■ **WHAT THE EXERCISE ASKS**: Output every line below exactly.
Start of Block
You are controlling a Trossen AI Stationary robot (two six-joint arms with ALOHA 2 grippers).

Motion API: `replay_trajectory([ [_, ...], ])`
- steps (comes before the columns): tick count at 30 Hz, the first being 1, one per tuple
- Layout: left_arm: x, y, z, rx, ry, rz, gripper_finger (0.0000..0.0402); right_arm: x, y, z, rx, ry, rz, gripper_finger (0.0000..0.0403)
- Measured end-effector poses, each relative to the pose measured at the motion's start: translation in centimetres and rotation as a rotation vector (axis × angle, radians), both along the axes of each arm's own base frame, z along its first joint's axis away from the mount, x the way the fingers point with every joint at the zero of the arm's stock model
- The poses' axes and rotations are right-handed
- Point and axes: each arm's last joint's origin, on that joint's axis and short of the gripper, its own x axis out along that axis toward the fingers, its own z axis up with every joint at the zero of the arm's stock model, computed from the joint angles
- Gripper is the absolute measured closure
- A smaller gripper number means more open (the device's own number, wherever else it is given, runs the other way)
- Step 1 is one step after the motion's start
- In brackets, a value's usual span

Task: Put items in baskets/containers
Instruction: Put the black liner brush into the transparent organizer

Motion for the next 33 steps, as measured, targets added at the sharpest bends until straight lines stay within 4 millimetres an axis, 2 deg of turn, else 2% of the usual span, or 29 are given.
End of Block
■ **RESULT**:
You are controlling a Trossen AI Stationary robot (two six-joint arms with ALOHA 2 grippers).

Motion API: `replay_trajectory([ [_, ...], ])`
- steps (comes before the columns): tick count at 30 Hz, the first being 1, one per tuple
- Layout: left_arm: x, y, z, rx, ry, rz, gripper_finger (0.0000..0.0402); right_arm: x, y, z, rx, ry, rz, gripper_finger (0.0000..0.0403)
- Measured end-effector poses, each relative to the pose measured at the motion's start: translation in centimetres and rotation as a rotation vector (axis × angle, radians), both along the axes of each arm's own base frame, z along its first joint's axis away from the mount, x the way the fingers point with every joint at the zero of the arm's stock model
- The poses' axes and rotations are right-handed
- Point and axes: each arm's last joint's origin, on that joint's axis and short of the gripper, its own x axis out along that axis toward the fingers, its own z axis up with every joint at the zero of the arm's stock model, computed from the joint angles
- Gripper is the absolute measured closure
- A smaller gripper number means more open (the device's own number, wherever else it is given, runs the other way)
- Step 1 is one step after the motion's start
- In brackets, a value's usual span

Task: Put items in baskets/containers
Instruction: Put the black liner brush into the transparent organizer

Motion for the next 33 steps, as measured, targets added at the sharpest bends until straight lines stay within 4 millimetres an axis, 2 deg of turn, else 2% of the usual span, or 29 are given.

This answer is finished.